Maya, resepsiyonist, kapıyı çalmadan açtı. İçeride, genç bir kadın masasında bilgisayarda çalışıyordu, etrafı belgelerle doluydu.
Kapının sesiyle genç kadın başını kaldırdı, Maya ve Meera’yı kapıda görünce hafifçe rahatsız oldu.
"Maya, yapamaz mısın-"
"Bu Meera." Maya sert bir şekilde araya girdi, Meera’ya bir başka düşmanca bakış atarak.
"Sayın Siddhartha Madhav’ın beklediği misafir." Sesi tamamen acı doluydu ve bunu gizlemek için hiçbir çaba göstermedi.

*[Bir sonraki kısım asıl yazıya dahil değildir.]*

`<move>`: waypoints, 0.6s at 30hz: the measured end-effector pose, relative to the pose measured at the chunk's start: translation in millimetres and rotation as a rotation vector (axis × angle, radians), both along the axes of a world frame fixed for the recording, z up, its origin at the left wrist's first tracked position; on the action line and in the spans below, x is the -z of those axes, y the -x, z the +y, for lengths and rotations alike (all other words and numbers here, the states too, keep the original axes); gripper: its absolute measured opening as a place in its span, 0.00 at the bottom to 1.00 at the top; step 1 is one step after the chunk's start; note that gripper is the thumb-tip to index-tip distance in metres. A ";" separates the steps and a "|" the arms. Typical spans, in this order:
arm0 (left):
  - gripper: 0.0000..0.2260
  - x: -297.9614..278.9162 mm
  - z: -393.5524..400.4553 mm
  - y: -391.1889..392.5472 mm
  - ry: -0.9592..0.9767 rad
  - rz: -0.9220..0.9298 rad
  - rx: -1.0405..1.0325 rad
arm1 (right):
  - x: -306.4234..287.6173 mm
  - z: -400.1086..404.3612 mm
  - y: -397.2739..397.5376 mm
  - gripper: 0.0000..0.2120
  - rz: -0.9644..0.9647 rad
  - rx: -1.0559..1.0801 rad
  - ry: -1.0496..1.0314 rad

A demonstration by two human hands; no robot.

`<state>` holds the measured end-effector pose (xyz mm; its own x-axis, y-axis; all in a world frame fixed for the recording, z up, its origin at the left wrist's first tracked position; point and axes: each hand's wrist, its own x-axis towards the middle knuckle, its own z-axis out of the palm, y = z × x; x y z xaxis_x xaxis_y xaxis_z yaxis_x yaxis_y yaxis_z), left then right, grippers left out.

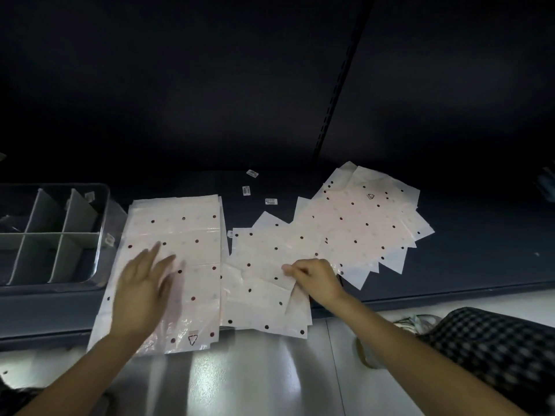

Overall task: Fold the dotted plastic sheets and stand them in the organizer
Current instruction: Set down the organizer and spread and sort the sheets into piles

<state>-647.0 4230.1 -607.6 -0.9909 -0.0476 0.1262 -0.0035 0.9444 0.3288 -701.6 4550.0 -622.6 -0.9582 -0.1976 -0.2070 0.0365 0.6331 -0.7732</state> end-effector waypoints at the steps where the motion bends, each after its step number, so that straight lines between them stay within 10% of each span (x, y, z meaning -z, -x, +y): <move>1: 0.17 -2.8 12.5 -0.5 -0.048 -0.025 0.092 | 2.9 -0.6 -1.9 0.23 -0.026 -0.003 0.007; 6: 0.37 0.2 75.9 1.5 -0.138 -0.212 0.528 | 6.9 7.4 -2.6 0.17 -0.135 -0.058 0.046; 15: 0.37 26.6 123.4 18.5 0.203 -0.534 0.611 | 12.2 41.3 19.8 0.09 -0.090 0.017 0.029; 18: 0.34 25.1 122.2 11.1 0.362 -0.428 0.635 | 18.9 65.5 30.3 0.17 0.158 0.244 -0.340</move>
<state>-658.1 4352.3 -632.7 -0.7819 0.5051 -0.3653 0.5079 0.8560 0.0966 -732.0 4615.6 -641.5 -0.9934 0.0923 -0.0681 0.1144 0.8400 -0.5304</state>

Genç kadın-muhtemelen Tara-sadece kaşını kaldırdı, onaylayarak başını salladı.
"Çok teşekkür ederim... Teyze." Meera tatlı bir şekilde cevap verdi, Maya’nın yüzünün öfkeyle kızardığını izleyerek.
Maya, sinirli bir homurtuyla dönüp uzaklaştı, çıkarken homurdanarak.
"Ona aldırma." Tara gülerek başını salladı. "Maya her gün yeni düşmanlar edinmekte ustadır."
Meera’nın merakı uyandı. "Neden böyle?"
Tara ona baktı, sonra omuz silkti, ağzı yarım bir gülümsemeyle kıvrıldı.
"Buna bulaşmamak daha iyi. Bana güven." Bununla birlikte, masasında duran mavi bir dosyayı aldı. "Beni takip edin, Bayan Meera."